→ **Work task**: Every line of the records that holds the word "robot" should be copied out.
Task input START
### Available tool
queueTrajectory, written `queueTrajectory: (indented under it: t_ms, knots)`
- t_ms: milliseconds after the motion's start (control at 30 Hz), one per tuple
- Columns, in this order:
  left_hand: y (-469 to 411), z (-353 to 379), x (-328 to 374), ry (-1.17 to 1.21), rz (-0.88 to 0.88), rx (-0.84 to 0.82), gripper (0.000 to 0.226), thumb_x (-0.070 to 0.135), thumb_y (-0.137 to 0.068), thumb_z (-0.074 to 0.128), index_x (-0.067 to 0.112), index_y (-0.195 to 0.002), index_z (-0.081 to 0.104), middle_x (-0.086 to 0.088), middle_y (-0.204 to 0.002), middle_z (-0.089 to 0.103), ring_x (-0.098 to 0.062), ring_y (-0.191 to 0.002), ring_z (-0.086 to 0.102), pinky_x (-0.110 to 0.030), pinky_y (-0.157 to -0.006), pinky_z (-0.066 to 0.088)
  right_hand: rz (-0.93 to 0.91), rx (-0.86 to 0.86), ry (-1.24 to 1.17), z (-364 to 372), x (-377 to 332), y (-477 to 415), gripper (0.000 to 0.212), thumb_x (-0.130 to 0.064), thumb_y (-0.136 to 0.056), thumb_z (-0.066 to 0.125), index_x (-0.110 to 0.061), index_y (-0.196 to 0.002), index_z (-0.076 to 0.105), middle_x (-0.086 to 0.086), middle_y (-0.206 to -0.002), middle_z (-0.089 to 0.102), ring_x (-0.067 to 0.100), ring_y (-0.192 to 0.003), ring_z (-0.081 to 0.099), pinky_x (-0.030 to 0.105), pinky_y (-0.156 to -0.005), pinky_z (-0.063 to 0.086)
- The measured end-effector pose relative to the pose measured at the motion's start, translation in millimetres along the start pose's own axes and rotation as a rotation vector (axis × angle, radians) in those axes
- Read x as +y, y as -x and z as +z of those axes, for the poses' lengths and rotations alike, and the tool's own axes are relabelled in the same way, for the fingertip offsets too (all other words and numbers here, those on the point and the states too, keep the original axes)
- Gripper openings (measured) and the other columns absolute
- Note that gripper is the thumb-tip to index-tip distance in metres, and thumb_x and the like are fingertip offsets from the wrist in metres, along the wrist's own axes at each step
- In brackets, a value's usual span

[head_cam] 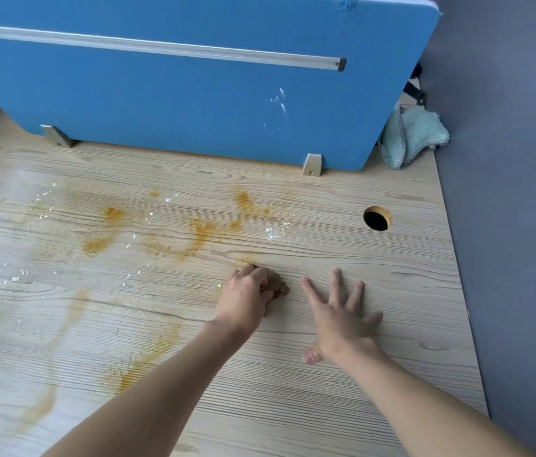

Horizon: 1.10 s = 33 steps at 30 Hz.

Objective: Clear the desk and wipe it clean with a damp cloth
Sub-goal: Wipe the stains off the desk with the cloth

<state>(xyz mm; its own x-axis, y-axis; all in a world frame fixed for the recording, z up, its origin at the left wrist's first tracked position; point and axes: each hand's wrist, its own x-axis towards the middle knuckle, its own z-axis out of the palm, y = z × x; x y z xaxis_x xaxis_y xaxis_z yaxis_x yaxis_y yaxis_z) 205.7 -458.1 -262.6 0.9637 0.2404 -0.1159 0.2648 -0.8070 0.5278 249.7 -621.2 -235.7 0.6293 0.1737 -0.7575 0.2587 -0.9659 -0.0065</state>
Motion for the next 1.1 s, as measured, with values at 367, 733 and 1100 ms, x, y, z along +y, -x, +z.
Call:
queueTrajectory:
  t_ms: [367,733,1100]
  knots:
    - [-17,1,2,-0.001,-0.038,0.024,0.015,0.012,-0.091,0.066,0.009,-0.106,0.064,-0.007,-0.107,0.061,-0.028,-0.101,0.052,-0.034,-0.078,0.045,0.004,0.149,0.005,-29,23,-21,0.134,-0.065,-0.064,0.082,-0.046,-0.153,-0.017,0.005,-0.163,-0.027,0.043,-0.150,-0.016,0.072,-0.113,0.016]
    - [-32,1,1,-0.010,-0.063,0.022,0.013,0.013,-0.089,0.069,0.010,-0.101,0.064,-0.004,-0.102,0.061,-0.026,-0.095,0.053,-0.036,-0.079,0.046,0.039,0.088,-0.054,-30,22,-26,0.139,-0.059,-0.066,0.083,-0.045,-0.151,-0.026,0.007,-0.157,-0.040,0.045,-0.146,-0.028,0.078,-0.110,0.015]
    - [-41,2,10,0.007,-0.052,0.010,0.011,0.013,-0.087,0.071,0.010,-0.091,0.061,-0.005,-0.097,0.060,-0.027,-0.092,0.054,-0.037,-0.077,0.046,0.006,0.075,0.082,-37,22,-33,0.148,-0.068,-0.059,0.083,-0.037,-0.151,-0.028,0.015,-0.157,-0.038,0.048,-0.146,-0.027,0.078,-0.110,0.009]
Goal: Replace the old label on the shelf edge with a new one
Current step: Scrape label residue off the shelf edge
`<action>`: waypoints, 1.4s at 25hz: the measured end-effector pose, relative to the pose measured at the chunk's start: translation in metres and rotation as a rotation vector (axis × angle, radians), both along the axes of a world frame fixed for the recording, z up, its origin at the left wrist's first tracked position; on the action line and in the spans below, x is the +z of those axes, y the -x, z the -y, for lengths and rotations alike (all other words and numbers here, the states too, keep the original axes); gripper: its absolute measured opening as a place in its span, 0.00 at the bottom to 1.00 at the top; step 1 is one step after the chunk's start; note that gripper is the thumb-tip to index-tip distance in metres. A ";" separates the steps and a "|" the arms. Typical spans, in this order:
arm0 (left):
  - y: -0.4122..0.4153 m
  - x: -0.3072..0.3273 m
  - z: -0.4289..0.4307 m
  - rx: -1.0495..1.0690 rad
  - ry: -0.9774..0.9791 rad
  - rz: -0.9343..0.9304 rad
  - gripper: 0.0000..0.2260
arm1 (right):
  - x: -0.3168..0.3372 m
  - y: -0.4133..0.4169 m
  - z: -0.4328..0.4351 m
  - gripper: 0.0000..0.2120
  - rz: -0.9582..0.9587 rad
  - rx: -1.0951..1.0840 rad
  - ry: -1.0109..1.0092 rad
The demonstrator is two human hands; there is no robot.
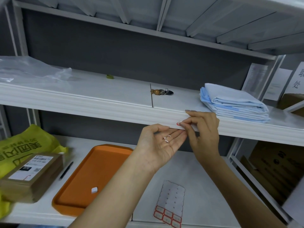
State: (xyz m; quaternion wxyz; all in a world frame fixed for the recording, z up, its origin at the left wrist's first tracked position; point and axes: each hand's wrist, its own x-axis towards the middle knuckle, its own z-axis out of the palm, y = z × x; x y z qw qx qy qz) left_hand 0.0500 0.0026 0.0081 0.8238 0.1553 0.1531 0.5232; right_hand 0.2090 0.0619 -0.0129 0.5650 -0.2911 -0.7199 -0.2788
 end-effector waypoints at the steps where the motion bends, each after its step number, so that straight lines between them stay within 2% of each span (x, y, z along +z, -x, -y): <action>1: 0.000 0.000 0.001 -0.004 0.001 0.008 0.15 | 0.000 -0.001 0.000 0.06 0.004 0.004 -0.013; 5: 0.001 0.002 0.001 -0.013 -0.003 0.018 0.16 | 0.001 0.001 0.002 0.10 -0.037 0.035 -0.001; 10: 0.001 0.001 0.001 -0.006 -0.009 0.003 0.15 | 0.003 0.004 0.005 0.06 -0.029 -0.014 0.009; 16: -0.003 0.000 0.002 0.007 -0.014 -0.015 0.17 | 0.009 -0.003 0.020 0.04 0.044 -0.024 0.179; 24: -0.008 -0.002 0.005 -0.022 -0.008 -0.048 0.17 | 0.016 -0.007 0.041 0.06 0.150 -0.048 0.386; 29: -0.013 -0.004 0.005 -0.021 -0.005 -0.067 0.17 | 0.027 -0.015 0.049 0.05 0.143 0.030 0.639; 35: -0.027 -0.008 0.008 -0.094 0.020 -0.085 0.22 | 0.029 -0.014 0.060 0.06 0.110 0.176 0.799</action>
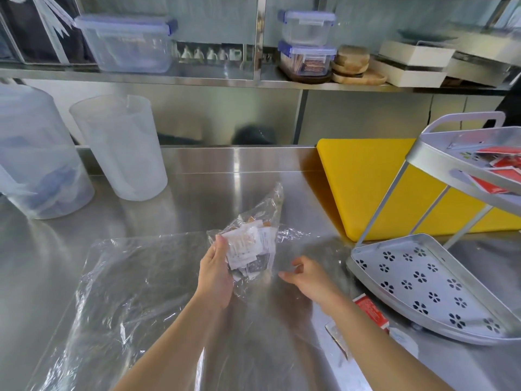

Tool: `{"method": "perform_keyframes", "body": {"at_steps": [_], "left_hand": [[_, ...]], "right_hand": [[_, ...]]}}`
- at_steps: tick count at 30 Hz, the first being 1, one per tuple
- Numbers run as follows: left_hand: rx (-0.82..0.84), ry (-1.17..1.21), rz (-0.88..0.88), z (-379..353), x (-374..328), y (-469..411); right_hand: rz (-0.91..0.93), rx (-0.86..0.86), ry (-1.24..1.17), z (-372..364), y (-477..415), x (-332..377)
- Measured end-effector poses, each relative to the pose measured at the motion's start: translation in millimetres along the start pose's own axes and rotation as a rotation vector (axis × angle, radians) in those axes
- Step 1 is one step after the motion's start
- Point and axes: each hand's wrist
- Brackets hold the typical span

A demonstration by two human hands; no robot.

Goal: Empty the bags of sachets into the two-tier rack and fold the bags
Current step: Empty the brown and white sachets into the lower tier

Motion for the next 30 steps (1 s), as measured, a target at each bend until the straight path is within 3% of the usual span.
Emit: {"method": "perform_keyframes", "body": {"at_steps": [4, 8, 11, 13, 16, 19, 21, 22, 24, 26, 28, 30], "left_hand": [[-0.150, 0.266, 0.170, -4, -1, -2], [-0.451, 0.410, 0.318, 3, 13, 4], [-0.581, 0.431, 0.353, 8, 25, 9], [-0.623, 0.413, 0.347, 7, 27, 10], [-0.620, 0.395, 0.350, 7, 24, 7], [-0.617, 0.258, 0.381, 1, 12, 6], [-0.739, -0.111, 0.325, -3, 4, 6], [-0.749, -0.339, 0.215, -6, 0, 11], [-0.579, -0.685, -0.219, -12, -4, 25], [-0.152, -0.888, -0.559, -18, -7, 41], [0.304, -1.140, -0.594, -27, -5, 43], [0.505, -1.436, -0.579, -39, 1, 42]], "right_hand": [[-0.028, 0.063, -0.241, -3, 1, 1], [0.073, -0.082, 0.087, -4, 4, -5], [0.122, 0.219, 0.115, -3, 19, -6], [0.243, 0.345, 0.430, -6, 27, -8], [0.473, 0.070, 0.915, -11, 33, -11], [0.496, -0.181, 0.907, -3, 35, -5], [0.564, -0.263, 0.894, 7, 35, 1], [0.607, -0.301, 0.887, 12, 35, 6], [0.669, -0.340, 0.858, 21, 35, 19], [0.699, -0.351, 0.839, 30, 34, 38], [0.752, -0.376, 0.856, 36, 37, 58], [0.818, -0.423, 0.868, 39, 43, 76]]}}
Point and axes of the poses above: each hand's wrist, its own y-axis away from the middle knuckle, its own z-axis out of the back of the hand, x = y × z, and after that the axes turned 10 degrees about -z, right-handed
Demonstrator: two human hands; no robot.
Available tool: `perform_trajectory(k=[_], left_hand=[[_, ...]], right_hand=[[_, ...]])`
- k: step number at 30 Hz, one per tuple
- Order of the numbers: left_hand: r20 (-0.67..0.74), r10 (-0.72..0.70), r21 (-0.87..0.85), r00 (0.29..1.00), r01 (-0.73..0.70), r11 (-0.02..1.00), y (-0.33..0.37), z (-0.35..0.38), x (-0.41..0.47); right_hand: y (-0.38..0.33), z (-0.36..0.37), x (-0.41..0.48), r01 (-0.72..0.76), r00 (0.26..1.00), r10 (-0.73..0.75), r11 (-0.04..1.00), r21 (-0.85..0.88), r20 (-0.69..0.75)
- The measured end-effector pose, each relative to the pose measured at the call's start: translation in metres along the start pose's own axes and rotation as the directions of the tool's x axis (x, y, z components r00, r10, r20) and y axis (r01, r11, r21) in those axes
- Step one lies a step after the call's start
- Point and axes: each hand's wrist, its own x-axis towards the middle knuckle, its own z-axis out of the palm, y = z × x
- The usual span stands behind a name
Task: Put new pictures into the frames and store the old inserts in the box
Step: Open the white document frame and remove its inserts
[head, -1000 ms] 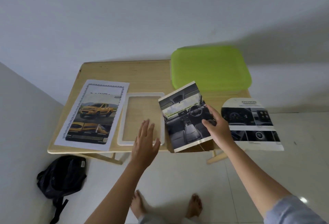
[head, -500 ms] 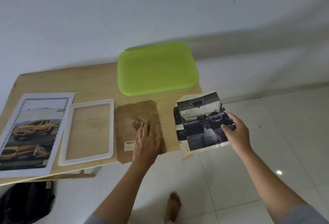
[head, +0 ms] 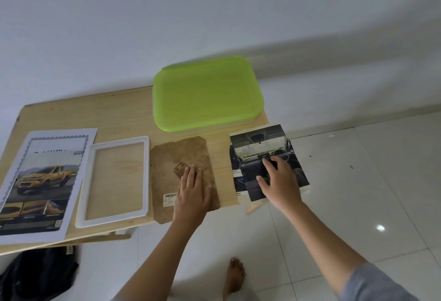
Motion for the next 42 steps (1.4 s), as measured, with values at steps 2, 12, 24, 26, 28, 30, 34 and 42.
perform_trajectory(k=[2, 12, 24, 26, 28, 30, 34, 42], left_hand=[[0.007, -0.001, -0.001, 1.0, 0.001, 1.0, -0.001, 0.001, 0.0], [0.015, 0.047, 0.017, 0.999, -0.047, 0.999, -0.002, -0.008, 0.0], [0.121, 0.162, -0.063, 0.979, -0.155, 0.986, -0.027, -0.043, 0.009], [0.065, 0.183, -0.106, 0.981, -0.175, 0.979, -0.044, -0.06, 0.008], [0.014, 0.177, -0.12, 0.984, -0.174, 0.977, -0.073, -0.076, 0.005], [-0.008, 0.13, -0.122, 0.991, -0.13, 0.984, -0.107, -0.094, 0.001], [-0.044, 0.013, -0.098, 0.999, -0.018, 0.995, -0.197, -0.122, -0.015], [0.014, -0.204, 0.025, 0.979, 0.204, 0.979, -0.35, -0.145, -0.053]], right_hand=[[-0.008, 0.005, -0.004, -0.019, 1.0, 0.02, 0.999, -0.036, 0.016], [-0.021, 0.002, -0.003, -0.093, 0.993, 0.098, 0.993, -0.066, 0.068], [-0.069, -0.005, 0.003, -0.185, 0.98, 0.183, 0.982, 0.023, 0.075], [-0.103, 0.0, 0.004, -0.153, 0.988, 0.149, 0.983, 0.105, 0.049], [-0.145, 0.01, 0.006, -0.1, 0.995, 0.097, 0.978, 0.182, 0.025], [-0.191, 0.021, 0.008, -0.032, 0.999, 0.031, 0.973, 0.23, 0.007], [-0.291, 0.051, 0.014, 0.094, 0.993, -0.11, 0.946, 0.309, 0.034], [-0.43, 0.113, 0.038, 0.238, 0.906, -0.334, 0.911, 0.336, 0.262]])
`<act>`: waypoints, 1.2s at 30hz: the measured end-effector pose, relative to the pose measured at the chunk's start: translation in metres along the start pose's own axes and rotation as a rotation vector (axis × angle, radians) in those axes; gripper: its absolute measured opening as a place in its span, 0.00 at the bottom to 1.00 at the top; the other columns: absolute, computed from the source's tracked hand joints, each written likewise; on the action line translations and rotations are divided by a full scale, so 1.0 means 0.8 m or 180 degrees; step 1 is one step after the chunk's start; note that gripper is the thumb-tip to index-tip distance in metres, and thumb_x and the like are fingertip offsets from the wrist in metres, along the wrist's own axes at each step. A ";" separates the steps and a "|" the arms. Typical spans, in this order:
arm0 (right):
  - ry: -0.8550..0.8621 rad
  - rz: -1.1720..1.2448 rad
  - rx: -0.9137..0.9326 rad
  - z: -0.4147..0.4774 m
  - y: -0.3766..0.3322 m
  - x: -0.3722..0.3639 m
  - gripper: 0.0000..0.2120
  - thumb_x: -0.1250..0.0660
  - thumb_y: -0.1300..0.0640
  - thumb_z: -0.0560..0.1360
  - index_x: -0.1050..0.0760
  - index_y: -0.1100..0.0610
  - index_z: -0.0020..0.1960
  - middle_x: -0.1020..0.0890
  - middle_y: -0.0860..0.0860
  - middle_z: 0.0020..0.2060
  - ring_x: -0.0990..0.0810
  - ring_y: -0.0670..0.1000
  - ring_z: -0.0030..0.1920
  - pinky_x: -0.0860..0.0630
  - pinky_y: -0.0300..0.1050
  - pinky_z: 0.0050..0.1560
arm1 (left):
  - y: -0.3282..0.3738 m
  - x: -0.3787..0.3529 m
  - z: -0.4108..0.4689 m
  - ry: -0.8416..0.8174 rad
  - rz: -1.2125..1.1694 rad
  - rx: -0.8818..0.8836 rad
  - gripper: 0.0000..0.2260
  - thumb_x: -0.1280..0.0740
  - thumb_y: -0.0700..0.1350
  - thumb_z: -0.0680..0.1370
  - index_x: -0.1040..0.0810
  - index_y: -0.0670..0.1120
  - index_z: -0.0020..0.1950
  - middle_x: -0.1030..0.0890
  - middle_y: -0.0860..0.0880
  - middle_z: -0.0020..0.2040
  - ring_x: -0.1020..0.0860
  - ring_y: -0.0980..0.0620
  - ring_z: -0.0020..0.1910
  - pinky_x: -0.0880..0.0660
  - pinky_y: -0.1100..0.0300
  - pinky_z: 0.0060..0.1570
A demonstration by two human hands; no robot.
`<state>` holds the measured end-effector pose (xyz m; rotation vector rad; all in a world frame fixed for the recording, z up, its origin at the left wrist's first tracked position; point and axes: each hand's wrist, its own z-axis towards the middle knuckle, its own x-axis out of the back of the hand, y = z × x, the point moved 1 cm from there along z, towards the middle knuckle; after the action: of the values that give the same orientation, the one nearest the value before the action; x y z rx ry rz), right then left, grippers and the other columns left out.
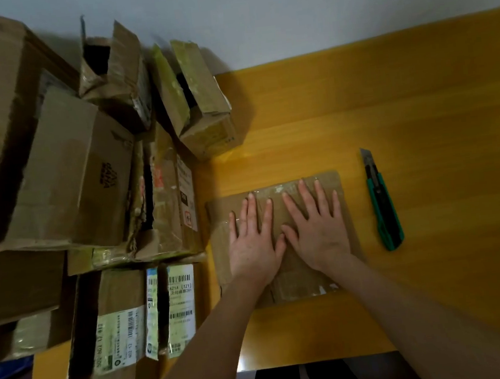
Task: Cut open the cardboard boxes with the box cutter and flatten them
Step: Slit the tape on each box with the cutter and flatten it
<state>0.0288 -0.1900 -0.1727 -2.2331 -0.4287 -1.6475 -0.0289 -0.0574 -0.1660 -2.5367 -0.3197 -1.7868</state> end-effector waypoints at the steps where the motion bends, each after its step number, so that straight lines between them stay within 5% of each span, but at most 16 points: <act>1: -0.0035 -0.0013 -0.0001 -0.001 0.000 0.002 0.32 0.68 0.35 0.74 0.64 0.44 0.75 0.63 0.51 0.76 0.60 0.59 0.77 0.66 0.60 0.72 | 0.000 0.001 -0.001 -0.0019 0.0016 0.0004 0.33 0.70 0.63 0.73 0.71 0.52 0.75 0.70 0.45 0.77 0.68 0.47 0.77 0.65 0.46 0.75; 3: -0.0086 -0.0033 0.0005 -0.002 0.001 0.002 0.32 0.71 0.35 0.72 0.67 0.44 0.74 0.68 0.51 0.74 0.64 0.59 0.77 0.68 0.60 0.72 | 0.002 0.003 -0.002 -0.0048 0.0061 -0.0009 0.33 0.71 0.63 0.72 0.72 0.52 0.75 0.70 0.44 0.77 0.67 0.47 0.77 0.65 0.45 0.75; 14: 0.0100 -0.0039 -0.0026 0.002 0.002 -0.006 0.31 0.59 0.36 0.77 0.51 0.46 0.77 0.49 0.54 0.78 0.51 0.61 0.77 0.57 0.62 0.73 | -0.001 0.001 0.000 0.0020 -0.0002 -0.0063 0.33 0.68 0.64 0.74 0.68 0.51 0.76 0.69 0.45 0.77 0.67 0.48 0.77 0.64 0.45 0.75; 21: 0.0061 0.0150 0.0109 -0.005 0.003 0.005 0.30 0.60 0.37 0.78 0.51 0.46 0.78 0.51 0.54 0.78 0.55 0.60 0.77 0.60 0.61 0.74 | -0.006 0.004 -0.008 0.0174 0.0092 -0.0144 0.32 0.61 0.63 0.78 0.59 0.53 0.79 0.61 0.46 0.80 0.60 0.49 0.79 0.62 0.44 0.75; 24: -0.0190 0.0180 0.0287 -0.012 0.018 0.019 0.27 0.55 0.40 0.82 0.55 0.44 0.78 0.58 0.52 0.78 0.61 0.56 0.77 0.62 0.58 0.75 | -0.014 0.007 -0.028 0.0043 -0.0031 0.0324 0.32 0.51 0.63 0.80 0.60 0.53 0.79 0.61 0.47 0.80 0.59 0.48 0.79 0.60 0.39 0.73; 31: -0.0337 0.0940 -0.0870 -0.085 0.031 0.046 0.40 0.35 0.41 0.76 0.52 0.50 0.79 0.54 0.56 0.77 0.50 0.58 0.77 0.43 0.54 0.75 | 0.005 0.032 -0.078 0.0078 -0.1472 0.1722 0.40 0.34 0.57 0.77 0.54 0.45 0.79 0.52 0.36 0.78 0.48 0.37 0.77 0.45 0.45 0.74; 36: -0.0211 0.2349 -0.1683 -0.094 0.033 0.072 0.42 0.27 0.45 0.71 0.45 0.50 0.77 0.45 0.55 0.74 0.35 0.60 0.71 0.31 0.56 0.67 | 0.005 0.068 -0.075 0.0412 -0.1741 0.1841 0.41 0.32 0.56 0.75 0.51 0.46 0.79 0.39 0.40 0.76 0.38 0.36 0.72 0.38 0.41 0.70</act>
<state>-0.0081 -0.2437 -0.0991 -2.3525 0.8235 -1.3614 -0.0661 -0.0608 -0.0944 -2.0223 -1.3986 -1.6389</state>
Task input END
→ **Result of the task**:
The demonstrator is two human hands; there is no robot.
A demonstration by two human hands; no robot.
Demonstrator: two human hands; no robot.
A demonstration by two human hands; no robot.

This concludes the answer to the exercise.